As to Bernel, he was only a boy as yet, but he was Nance's boy and all
she would have wished him.
In time he would grow up and be a match for Tom, and meanwhile she would
see to it that he grew up as different from Tom in every respect as it
was possible for a boy to be.
CHAPTER VI
HOW GRANNIE SCHEMED SCHEMES
Stephen Gard's experience of women had been small.
His mother had been everything to him till she died, when he was
fourteen, and he went to sea.
When she was gone, that which she had put into him remained, and kept
him clear of many of the snares to which the life of the young sailorman
is peculiarly liable.
When he attained a position of responsibility he had had no time for
anything else. And so, of his own experience, he knew little of women
and their ways.
Less, indeed, than Nance knew of men and their ways. And that was not
very much and tended chiefly to scorn and dissatisfaction, seeing that
her knowledge was gleaned almost entirely from her experiences of Tom
and Peter Mauger. Her father was, of course, her father, and on somewhat
of a different plane from other men.
And so, if Nance was a wonder and a revelation to Gard, Gard was no less
of, at all events, a novelty in the way of mankind to Nance.

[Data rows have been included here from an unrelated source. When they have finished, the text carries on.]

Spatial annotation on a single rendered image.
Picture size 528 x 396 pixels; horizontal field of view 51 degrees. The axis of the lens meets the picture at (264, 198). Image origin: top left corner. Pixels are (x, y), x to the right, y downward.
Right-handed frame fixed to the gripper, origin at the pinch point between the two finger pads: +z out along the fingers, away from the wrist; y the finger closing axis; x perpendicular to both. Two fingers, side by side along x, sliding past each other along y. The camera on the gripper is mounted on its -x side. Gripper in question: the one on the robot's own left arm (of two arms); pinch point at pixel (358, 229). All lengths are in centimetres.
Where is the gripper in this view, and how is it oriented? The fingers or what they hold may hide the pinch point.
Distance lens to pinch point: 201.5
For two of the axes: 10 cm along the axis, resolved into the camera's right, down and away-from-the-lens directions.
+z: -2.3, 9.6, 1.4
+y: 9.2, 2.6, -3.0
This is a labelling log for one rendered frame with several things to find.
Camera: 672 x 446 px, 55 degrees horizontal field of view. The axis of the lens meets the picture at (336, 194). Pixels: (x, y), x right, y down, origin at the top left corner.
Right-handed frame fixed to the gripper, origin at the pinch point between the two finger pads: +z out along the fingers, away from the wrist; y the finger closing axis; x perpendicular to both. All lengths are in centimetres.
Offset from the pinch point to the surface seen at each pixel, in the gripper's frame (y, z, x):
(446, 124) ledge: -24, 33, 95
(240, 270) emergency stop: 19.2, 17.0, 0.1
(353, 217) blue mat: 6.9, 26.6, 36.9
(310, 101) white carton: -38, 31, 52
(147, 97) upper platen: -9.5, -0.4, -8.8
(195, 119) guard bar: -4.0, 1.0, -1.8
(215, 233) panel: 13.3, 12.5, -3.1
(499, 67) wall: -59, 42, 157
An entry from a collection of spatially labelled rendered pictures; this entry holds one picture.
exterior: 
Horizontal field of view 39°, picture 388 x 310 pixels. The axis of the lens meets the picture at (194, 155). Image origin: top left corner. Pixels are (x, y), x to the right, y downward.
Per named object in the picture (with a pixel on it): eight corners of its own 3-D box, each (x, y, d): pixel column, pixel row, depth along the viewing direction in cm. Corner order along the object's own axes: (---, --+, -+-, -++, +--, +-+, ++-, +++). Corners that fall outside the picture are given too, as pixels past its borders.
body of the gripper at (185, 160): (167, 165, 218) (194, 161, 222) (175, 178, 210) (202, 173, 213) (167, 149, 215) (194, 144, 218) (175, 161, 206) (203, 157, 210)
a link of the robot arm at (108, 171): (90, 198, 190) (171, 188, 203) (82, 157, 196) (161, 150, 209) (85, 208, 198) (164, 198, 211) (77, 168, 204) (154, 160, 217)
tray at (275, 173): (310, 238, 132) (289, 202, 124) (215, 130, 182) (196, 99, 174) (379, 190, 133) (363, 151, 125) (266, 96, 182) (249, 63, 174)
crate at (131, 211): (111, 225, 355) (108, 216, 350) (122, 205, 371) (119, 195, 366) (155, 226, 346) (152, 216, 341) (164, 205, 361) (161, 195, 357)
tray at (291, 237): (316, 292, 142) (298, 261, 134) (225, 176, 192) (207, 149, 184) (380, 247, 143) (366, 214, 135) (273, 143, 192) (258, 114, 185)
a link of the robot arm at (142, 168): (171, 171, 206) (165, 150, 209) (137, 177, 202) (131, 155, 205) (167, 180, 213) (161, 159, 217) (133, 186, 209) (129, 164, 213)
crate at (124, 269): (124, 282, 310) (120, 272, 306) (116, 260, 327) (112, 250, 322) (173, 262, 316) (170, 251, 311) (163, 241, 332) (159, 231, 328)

His quiet bearing and good manners, after a life-long course of Tom, had
a distinct attraction for her.
That he could burst into flame if occasion required, she was convinced.
For, more than once, out of the corner of her eye and round the edge of
her sun-bonnet, she had caught his thunderous looks of disgust at some
of Tom's carryings-on.
She would, perhaps, have been ashamed to confess it but, somewhere down
in her heart, she rather hoped, sooner or later, to see his lightning as
well. It would be worth seeing, and she was inclined to think it would
be good for Tom--and the rest of the family.
For Gard looked as if he could give a good account of himself in case of
need. His well-built, tight-knit figure gave one the impression that he
was even stronger than he looked.
If only he had been a Sark man and had nothing to do with those horrid
mines! But all her greatest dislikes met in him, and she could not bring
herself to the point of relaxing one iota in these matters of which he
was unfortunately and unconsciously guilty.
The state of affairs at the mines improved not one whit as the months
dragged on. There was a smouldering core of discontent which might break
into flame at any moment--or into disastrous explosion if the necessary
element were added.
Old Tom did his best, and stood loyally by the new captain and the
interests of the mine and himself. But he was in a minority and could so
far do no more than oppose vehement talk to vehement talk, and that, as
a rule, is much like pouring oil on roaring flames.
Not many of those who were shareholders in the mine were also workers in
it, and the workers met constantly at the house of a neighbour, who had
turned his kitchen to an undomestic but profitable purpose by supplying
drink to the miners at what seemed to the English and Welshmen
ridiculously low prices.
In that kitchen the new captain and his new methods were vehemently
discussed and handled roughly enough--in words. And hot words and the
thoughts they excite, and wild thoughts and the words they find vent in,
are at times the breeders of deeds that were better left undone.
To all financially interested in the mines the need for strictest
economy and fullest efficiency was patent enough. It was still a case of
faith and hope--a case of continual putting in of work and money, and,
so far, of getting little out--except the dross which intervened between
them and their highest hopes.
There was silver there without a doubt, and the many thin veins they
came across lured them on with constant hope of mighty pockets and
deposits of which these were but the flying indications.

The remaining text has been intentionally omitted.